I'm not quite sure where to begin with this. Because it is clear from the first part of this that  Mr Oakeshott doesn't actually know what a tax is or what excise and customs duties are, and from the second part, that he can't read a basic table.

Firstly, by definition duties and excise are a type of tax. So yes, "by our logic" they are taxes, as they are included in the "taxation receipts" part of the budget, but not only is it listed as such above in the budget, The Australian Taxation Office specifically defines it as such:
Excise duty is a tax on certain types of goods produced or manufactured in Australia, including alcohol, tobacco, fuel and petroleum products. Equivalent customs duty is imposed on imported alcohol, tobacco, fuel and petroleum products (Source: ATO, Excise Essentials)

As does Wikipedia:
An excise or excise tax (sometimes called a duty of excise special tax) is an inland tax on the sale, or production for sale, of specific goods or a tax on a good produced for sale, or sold, within a country or licenses for specific activities. Excises are distinguished from customs duties, which are taxes on importation. Excises are inland taxes, whereas customs duties are border taxes. (Wikipedia)

They are also defined as a tax in the Oxford English Dictionary, the The New Palgrave Dictionary of Economics, and the Business Dictionary

So yes, Mr Oakeshott, we ARE arguing that customs and excises are taxes. Not just because they they appear under that heading, but because they are defined as such by the ATO, dictionaries, and anyone else who knows what they are.
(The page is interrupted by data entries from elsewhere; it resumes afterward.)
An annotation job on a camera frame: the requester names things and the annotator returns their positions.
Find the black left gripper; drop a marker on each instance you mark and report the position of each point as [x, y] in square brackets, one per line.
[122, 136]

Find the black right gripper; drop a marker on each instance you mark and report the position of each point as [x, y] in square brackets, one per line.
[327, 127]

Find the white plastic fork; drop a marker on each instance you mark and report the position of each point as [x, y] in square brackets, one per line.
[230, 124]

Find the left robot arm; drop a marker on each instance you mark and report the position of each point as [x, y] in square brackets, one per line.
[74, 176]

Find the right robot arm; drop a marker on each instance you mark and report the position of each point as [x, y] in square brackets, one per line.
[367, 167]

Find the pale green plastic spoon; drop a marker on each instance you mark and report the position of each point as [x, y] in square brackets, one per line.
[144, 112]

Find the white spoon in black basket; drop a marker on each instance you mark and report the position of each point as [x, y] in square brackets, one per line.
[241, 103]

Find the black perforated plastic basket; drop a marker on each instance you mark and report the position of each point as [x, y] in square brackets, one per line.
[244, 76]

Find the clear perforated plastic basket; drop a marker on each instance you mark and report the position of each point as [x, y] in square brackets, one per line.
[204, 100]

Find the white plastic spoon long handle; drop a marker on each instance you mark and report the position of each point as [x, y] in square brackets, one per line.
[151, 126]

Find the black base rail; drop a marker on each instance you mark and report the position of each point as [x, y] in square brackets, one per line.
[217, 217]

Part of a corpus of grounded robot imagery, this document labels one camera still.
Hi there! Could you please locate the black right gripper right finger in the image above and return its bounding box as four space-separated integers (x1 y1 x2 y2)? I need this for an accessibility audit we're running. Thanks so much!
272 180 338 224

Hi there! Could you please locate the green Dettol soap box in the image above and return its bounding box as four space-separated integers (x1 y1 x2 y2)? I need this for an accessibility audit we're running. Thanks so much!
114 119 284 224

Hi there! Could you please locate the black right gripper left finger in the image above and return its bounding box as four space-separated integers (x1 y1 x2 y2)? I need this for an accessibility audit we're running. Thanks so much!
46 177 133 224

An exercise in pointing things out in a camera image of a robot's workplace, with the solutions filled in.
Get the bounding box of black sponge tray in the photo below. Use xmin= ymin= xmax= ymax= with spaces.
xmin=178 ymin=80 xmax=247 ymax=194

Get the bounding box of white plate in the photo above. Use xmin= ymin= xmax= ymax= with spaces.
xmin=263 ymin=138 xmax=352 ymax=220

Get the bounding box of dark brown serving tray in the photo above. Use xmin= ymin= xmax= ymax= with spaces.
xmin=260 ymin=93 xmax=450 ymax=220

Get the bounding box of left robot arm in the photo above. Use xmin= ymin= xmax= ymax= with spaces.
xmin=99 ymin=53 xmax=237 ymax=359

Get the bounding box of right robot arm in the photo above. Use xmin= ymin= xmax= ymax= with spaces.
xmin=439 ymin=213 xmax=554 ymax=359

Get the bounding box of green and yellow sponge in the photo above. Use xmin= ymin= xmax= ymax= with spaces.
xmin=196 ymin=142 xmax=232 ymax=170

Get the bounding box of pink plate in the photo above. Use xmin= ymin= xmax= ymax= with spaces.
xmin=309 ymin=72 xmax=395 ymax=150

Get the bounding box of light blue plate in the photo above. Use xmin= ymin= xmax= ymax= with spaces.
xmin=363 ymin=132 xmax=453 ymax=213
What is shocking is the fact that Mr Oakeshott does not know what a customs or excise duty is.

Just think about that for a minute. The man who holds the balance of power in the Federal House of Representatives does not know something any high school economics student could tell you. 

Secondly though, Mr Oakeshott is claiming that under our interpretation "even the non-tax receipts are now taxes". This is the exact OPPOSITE of our point. The table CLEARLY lists "non-tax receipts". It sets them out. It says what they are. See above.  The CPRS is NOT one of them! As we said, it is included under "taxation receipts". Mr Oakeshott apparently can't read a simple table.

So there we have it. The man who holds the balance of power in the Federal Parliament doesn't know what a tax is, doesn't know what an excise or customs duty is, and can't read a table.

Makes you proud to be an Australian, doesn't it?


UPDATE: Sorry, I forgot to include this tweet from earlier in our conversation which seems to show that Mr Oakeshott still couldn't understand the treasury chart or the fact that the CPRS is NOT under the non-taxation receipts category


UPDATE 2: Rob Oakshotte has conceded that he ought ask Treasury why the CPRS is included under tax receipts. Which is a step in the right direction, as at least he finally realised our point. At the end of the day though, it isn't really that important a point - its damaging effects on the Australian economy will be the same regardless of how Treasury categorises it. The main points of this post, of course, which was that a)Mr Oakeshott's blunder regarding customs and duties is simply inexcusable and b)he can't seem to read a simple chart from a budget document stand regardless...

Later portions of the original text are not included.